As can be seen from this diagram, the pressure exerted by the chest wall is generally negative, i.e. the chest wall basically wants to expand to a resting volume which is quite a bit greater than the FRC. This is demonstrated by the fact that the chest wall, when opened, tends to expand. Bunta (1936) opened the chests of some experimental animals to explore this; Hurtado et al (1934) caused pneumothoraces in a series of COPD patients. Left to its own devices and free from the effects of negative pleural pressure, the chest walls of these experimental subjects tended to expand up to a higher volume, for which Rahn et al give a value of about 72% of the vital capacity. That 72% figure was appropriated from measurements of chest volume changes in COPD patients, and whenever one draws this curve for one's exams, one ought to ensure that the chest wall pressure curve intersects the zero pressure line at 72%, even though Rahn et al themselves confessed that "the position of this point is largely a matter of guesswork".

At the upper end of the curve, beyond the 72% volume, the chest wall is overstretched as well, and contributes to the decrease in respiratory compliance.  At the lower end of the curve, the author decided to stop plotting at the residual volume (RV), because that probably represents some sort of physiologically normal minimum for the volume of the chest wall (i.e. you can't get it any smaller without destroying it).

Relationship of compliance to elastic properies of the respiratory system

To describe the relationship between the elastic tissue components which make up lung compliance, Rahn et al (1946) created the diagram shown below, which has subsequently been reproduced throughout the world of physiology textbooks. This diagram represents the elastic components which contribute to the static compliance of the respiratory system. 

relaxation pressure curve from Rahn et al, 1946(b)

There is probably one other point on this diagram which would be essential if one is ever called upon to hastily scribble this diagram in an exam. Because of the additive effect of chest wall pressure and elastic lung pressure, the total respiratory relaxation curve for the system rapidly flattens above roughly 72% of the vital capacity (i.e. the static compliance decreases rapidly).

References

Rahn, Hermann, et al. "The pressure-volume diagram of the thorax and lung." American Journal of Physiology-Legacy Content 146.2 (1946): 161-178.
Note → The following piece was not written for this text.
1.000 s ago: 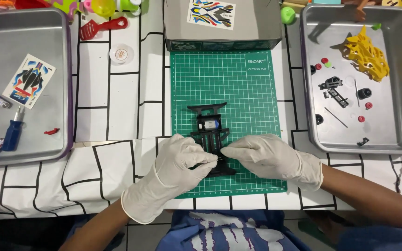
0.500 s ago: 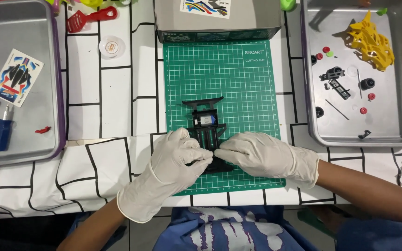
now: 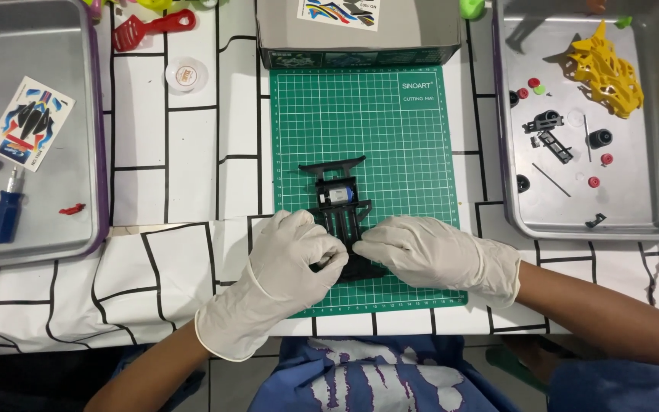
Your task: Assembling the internal components of a toy car chassis, including the motor, gears, and battery terminals.
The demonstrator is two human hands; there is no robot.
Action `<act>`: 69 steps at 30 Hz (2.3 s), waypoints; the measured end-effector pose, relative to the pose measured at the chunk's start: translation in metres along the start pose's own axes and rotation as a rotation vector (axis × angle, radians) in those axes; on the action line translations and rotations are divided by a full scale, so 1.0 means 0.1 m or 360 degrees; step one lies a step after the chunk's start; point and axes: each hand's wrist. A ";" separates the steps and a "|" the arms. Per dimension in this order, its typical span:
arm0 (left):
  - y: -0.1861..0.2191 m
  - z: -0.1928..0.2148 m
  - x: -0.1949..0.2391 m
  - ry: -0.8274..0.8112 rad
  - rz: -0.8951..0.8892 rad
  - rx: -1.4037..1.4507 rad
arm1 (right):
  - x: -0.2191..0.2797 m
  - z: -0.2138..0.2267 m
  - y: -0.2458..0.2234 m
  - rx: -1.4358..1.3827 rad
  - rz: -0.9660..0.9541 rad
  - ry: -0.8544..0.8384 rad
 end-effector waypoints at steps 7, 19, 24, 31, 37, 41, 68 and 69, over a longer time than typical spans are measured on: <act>-0.05 -0.04 -0.02 -0.0037 -0.0003 0.0006 | 0.01 -0.04 -0.01 -0.0183 -0.0147 0.0097; -0.03 -0.05 -0.05 -0.0007 -0.0021 0.0095 | 0.00 -0.03 -0.03 -0.0018 0.0076 0.0140; -0.03 -0.06 -0.04 -0.0003 0.0020 0.0183 | 0.17 -0.12 0.01 0.0031 0.0055 0.0163; -0.06 -0.12 -0.01 -0.0009 0.0007 0.0228 | 0.05 0.12 0.02 -0.0369 -0.0192 0.0265; -0.07 -0.17 0.01 0.0026 -0.0026 0.0158 | -0.04 0.20 0.02 -0.0593 -0.0169 0.0225; -0.02 -0.14 -0.05 0.0043 -0.0028 0.0079 | -0.33 0.34 -0.05 -0.0213 0.0037 0.0030; 0.15 0.03 -0.13 -0.0572 0.0372 -0.0163 | -0.10 0.33 -0.04 -0.0513 -0.0226 -0.0021; 0.15 0.02 -0.13 -0.0574 0.0365 -0.0165 | -0.08 0.33 -0.03 -0.0505 -0.0229 -0.0019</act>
Point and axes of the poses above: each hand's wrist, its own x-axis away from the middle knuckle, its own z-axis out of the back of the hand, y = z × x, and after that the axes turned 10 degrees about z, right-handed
Carvalho, Alysson Roncally, and Walter Araujo Zin. "Respiratory system dynamical mechanical properties: modeling in time and frequency domain." Biophysical reviews 3.2 (2011): 71.

Brandolese, R., and U. Andreose. "Altered elastic properties of the respiratory system." Basics of Respiratory Mechanics and Artificial Ventilation. Springer, Milano, 1999. 191-200.
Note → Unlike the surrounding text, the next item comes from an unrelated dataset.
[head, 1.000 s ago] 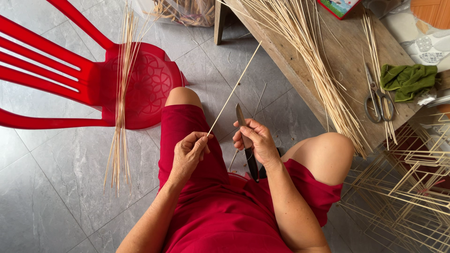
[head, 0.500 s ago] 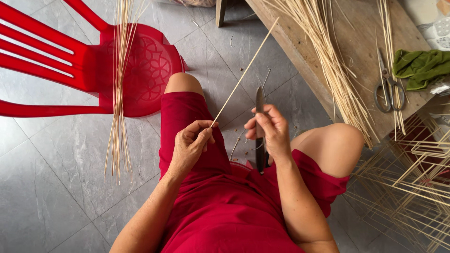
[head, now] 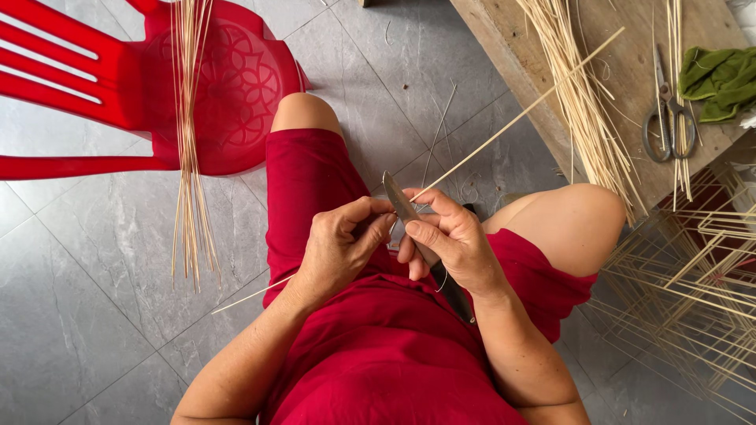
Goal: The person sits on a red plastic chair and uses a knife to sharpen the ends of thin bamboo sticks. They repeatedly pick up sticks, shave the ends to a point, and place the finished sticks on a nearby wooden bench.
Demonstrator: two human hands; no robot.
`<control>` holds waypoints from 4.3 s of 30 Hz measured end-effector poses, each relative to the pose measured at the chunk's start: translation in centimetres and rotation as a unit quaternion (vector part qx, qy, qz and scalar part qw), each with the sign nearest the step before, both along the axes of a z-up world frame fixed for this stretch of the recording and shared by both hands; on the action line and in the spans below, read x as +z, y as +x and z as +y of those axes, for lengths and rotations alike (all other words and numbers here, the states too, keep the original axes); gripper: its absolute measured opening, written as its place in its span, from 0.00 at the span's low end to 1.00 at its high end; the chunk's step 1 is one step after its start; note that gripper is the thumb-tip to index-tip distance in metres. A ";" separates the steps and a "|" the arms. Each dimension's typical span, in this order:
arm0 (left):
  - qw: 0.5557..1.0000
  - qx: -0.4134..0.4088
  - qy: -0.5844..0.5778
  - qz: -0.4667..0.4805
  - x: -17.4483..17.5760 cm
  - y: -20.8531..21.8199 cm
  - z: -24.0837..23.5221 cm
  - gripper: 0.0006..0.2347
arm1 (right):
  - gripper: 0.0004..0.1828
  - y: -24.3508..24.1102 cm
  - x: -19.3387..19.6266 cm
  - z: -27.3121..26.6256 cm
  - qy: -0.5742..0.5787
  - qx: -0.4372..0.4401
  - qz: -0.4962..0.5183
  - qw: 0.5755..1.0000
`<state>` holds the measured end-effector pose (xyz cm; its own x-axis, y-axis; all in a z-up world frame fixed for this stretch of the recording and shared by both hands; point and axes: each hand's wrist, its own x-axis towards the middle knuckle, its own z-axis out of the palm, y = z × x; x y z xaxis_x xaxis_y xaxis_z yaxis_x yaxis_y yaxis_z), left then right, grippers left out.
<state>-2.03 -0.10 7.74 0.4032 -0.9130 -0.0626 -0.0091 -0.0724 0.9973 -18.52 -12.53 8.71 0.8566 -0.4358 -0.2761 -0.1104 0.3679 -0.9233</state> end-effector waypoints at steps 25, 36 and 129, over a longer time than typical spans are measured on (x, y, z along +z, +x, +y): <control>0.994 -0.028 0.001 -0.104 1.5 1.1 4.3 0.06 | 0.15 -2.0 1.3 -1.7 0.038 -0.046 -0.042 0.997; 0.990 -0.025 0.000 -0.137 1.2 1.3 4.8 0.06 | 0.14 -2.5 0.7 -2.7 0.065 -0.055 -0.019 0.996; 0.991 -0.006 0.092 -0.097 -1.6 -1.1 -4.6 0.05 | 0.15 -3.8 -4.2 -9.1 0.015 -0.070 -0.037 0.997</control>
Lee, George C., and Andrew Frankus. "Elasticity properties of lung parenchyma derived from experimental distortion data." Biophysical Journal 15.5 (1975): 481.
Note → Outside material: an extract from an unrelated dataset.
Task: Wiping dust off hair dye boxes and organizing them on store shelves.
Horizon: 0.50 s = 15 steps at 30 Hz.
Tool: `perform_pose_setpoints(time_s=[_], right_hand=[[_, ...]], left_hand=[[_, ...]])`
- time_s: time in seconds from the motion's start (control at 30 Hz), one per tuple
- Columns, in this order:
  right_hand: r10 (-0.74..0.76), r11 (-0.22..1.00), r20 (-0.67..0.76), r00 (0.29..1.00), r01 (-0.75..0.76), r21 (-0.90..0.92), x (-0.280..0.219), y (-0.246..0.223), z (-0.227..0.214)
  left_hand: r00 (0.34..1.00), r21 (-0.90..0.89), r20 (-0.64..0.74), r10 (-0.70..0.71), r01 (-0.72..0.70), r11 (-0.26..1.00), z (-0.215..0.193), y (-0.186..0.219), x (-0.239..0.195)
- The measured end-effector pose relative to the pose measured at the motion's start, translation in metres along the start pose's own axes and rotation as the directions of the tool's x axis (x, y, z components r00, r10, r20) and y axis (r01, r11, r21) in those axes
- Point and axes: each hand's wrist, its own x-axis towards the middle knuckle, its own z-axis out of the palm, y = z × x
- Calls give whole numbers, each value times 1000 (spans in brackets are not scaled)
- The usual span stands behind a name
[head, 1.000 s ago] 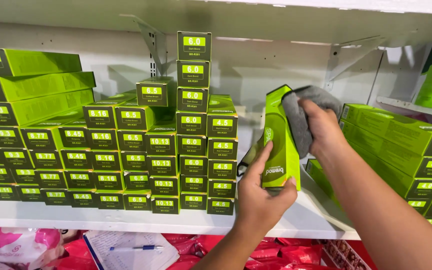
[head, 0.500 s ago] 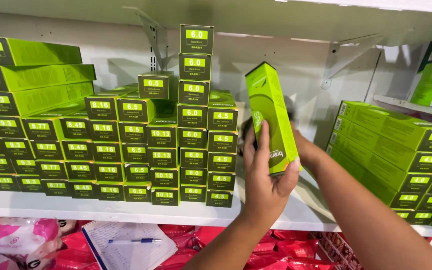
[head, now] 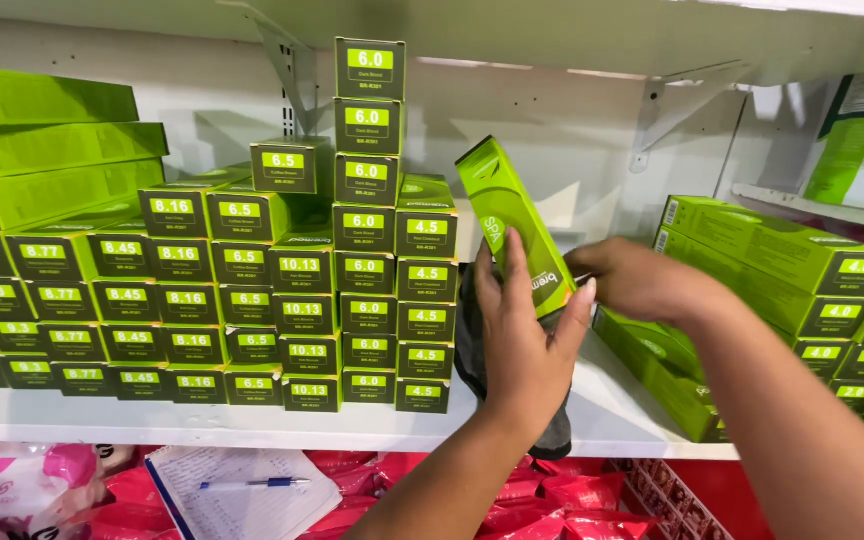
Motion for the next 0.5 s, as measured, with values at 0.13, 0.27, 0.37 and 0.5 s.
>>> perform_pose_setpoints(time_s=[0.13,0.27,0.37,0.5], right_hand=[[197,843,-46,979,-145,518,-46,-13,-21],[20,952,-75,997,4,306,-73,-40,-35],[131,976,24,991,-133,172,-78,-24,-42],[245,969,123,962,-238,-68,-82,-11,-54]], left_hand=[[999,25,-39,-24,25,999,20,-7,-5],[1000,83,-5,-18,18,996,41,-4,-8],[996,95,59,-62,56,994,59,-3,-16],[969,30,216,-119,116,993,81,-9,-32]])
Hoppin Jr, F. G., G. C. Lee, and S. V. Dawson. "Properties of lung parenchyma in distortion." Journal of Applied Physiology 39.5 (1975): 742-751.

Cloetta M. "Untersuchungen über die Elastizität der Lunge und deren Bedeutung für die Zirkulation." Pflügers Arch. des Physiol. 162: 339, 1913.

Frazer, D. G., et al. "A model of the recruitment-derecruitment and volume of lung units in an excised lung as it is inflated-deflated between minimum and maximum lung volume." Journal of biomechanical engineering 135.3 (2013): 034503.

Rosenberg, Edith. "The elasticity of mammalian lungs: an historic perspective." Chest 93.3 (1988): 632-637.

Carson, James. "III. On the elasticity of the lungs." Philosophical Transactions of the Royal Society of London 110 (1820): 29-44.